§ TASK INSTRUCTIONS
Word for word, copy the entire listing.

§ INFORMATION PROVIDED
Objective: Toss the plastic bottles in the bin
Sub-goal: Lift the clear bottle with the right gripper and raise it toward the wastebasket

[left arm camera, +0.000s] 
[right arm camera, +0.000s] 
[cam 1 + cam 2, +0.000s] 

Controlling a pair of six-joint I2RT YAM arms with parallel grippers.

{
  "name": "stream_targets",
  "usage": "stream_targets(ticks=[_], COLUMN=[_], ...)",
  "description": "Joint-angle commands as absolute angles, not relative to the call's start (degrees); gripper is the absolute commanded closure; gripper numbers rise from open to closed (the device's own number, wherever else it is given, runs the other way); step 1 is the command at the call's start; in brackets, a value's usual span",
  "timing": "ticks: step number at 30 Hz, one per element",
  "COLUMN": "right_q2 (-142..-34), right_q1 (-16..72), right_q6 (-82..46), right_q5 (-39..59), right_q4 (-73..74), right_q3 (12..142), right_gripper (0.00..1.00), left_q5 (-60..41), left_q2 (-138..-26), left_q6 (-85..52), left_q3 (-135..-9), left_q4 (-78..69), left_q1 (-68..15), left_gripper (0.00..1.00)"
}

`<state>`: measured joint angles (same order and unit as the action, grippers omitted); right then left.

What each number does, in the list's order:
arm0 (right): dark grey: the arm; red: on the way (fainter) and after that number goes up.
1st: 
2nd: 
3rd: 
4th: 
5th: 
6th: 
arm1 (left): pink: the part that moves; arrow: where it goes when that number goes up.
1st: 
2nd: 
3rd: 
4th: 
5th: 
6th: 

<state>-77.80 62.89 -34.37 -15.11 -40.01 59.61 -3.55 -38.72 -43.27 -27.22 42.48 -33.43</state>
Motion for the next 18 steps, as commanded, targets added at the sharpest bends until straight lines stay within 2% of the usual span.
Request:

§ SOLUTION TO THIS PROBLEM
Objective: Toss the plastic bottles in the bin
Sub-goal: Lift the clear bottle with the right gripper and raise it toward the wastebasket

[left arm camera, +0.000s] 
[right arm camera, +0.000s] 
[cam 1 + cam 2, +0.000s] 

Controlling a pair of six-joint I2RT YAM arms with parallel grippers.

{
  "name": "stream_targets",
  "usage": "stream_targets(ticks=[_], COLUMN=[_], ...)",
  "description": "Joint-angle commands as absolute angles, not relative to the call's start (degrees); gripper is the absolute commanded closure; gripper numbers rise from open to closed (the device's own number, wherever else it is given, runs the other way); step 1 is the command at the call's start; in brackets, a value's usual span",
  "timing": "ticks: step number at 30 Hz, one per element",
  "COLUMN": "right_q2 (-142..-34), right_q1 (-16..72), right_q6 (-82..46), right_q5 (-39..59), right_q4 (-73..74), right_q3 (12..142), right_gripper (0.00..1.00), left_q5 (-60..41), left_q2 (-138..-26), left_q6 (-85..52), left_q3 (-135..-9), left_q4 (-78..69), left_q1 (-68..15), left_gripper (0.00..1.00)"
}

`<state>`: measured joint angles (same order and unit as the action, grippers omitted); right then left.

What each number does, in the list's order:
arm0 (right): dark grey: the arm; red: on the way (fainter) and after that number goes up.
1st: 
2nd: 
3rd: 
4th: 
5th: 
6th: 
arm1 (left): pink: the part that moves; arrow: where it goes when that number goes up.
1st: 
2nd: 
3rd: 
4th: 
5th: 
6th: 

<state>-77.80 62.89 -34.37 -15.11 -40.01 59.61 -3.55 -38.72 -43.27 -27.22 42.48 -33.43</state>
Motion for the next 18 steps, as commanded, targets added at the sharpest bends until straight lines stay within 2% of the usual span.
Request:

The answer contains nothing more.